__Supplied information__.
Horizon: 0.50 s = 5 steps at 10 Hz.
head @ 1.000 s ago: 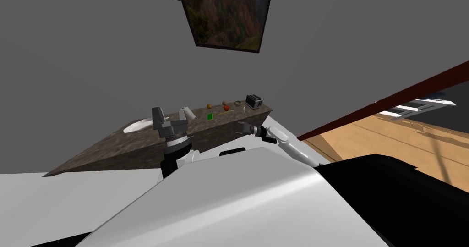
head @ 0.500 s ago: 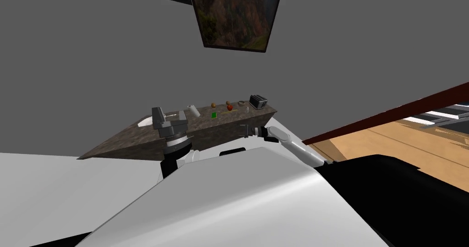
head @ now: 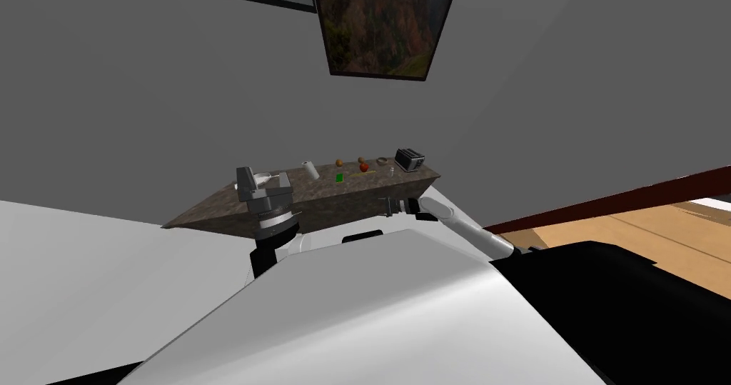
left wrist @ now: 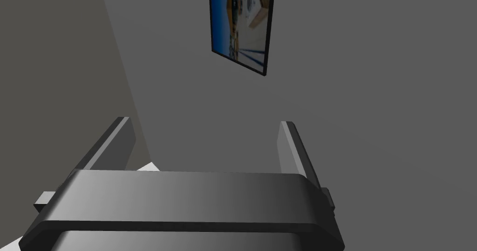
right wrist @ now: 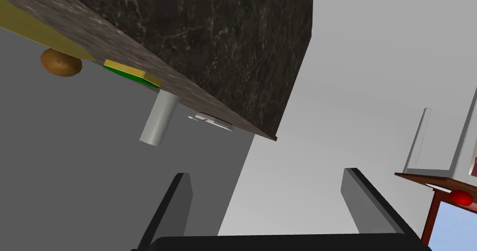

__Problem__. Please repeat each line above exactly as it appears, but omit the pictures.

__Exercise output__.
Horizon: 0.50 s = 5 steps at 10 Hz.
head @ 1.000 s ago: 
head @ 0.500 s ago: 
head @ now: 
left wrist @ now: 
right wrist @ now: 

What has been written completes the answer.